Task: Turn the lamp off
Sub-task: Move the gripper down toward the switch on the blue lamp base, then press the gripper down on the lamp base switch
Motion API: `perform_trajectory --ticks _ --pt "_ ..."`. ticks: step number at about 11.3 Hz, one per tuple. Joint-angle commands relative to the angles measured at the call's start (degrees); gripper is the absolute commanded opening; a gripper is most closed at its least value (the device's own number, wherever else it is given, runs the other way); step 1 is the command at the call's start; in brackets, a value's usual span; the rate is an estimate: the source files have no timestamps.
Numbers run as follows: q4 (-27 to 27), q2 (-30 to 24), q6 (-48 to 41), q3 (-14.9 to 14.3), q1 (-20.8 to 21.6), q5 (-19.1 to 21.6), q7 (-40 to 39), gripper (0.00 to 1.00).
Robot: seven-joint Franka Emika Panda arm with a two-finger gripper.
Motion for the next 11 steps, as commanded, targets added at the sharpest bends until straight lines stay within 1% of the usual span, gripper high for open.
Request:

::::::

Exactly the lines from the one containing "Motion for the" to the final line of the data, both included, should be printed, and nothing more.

Motion for the next 11 steps, as commanded, targets added at the sharpest bends until straight lines stay within 1% of the usual span, gripper high for open.
Request:

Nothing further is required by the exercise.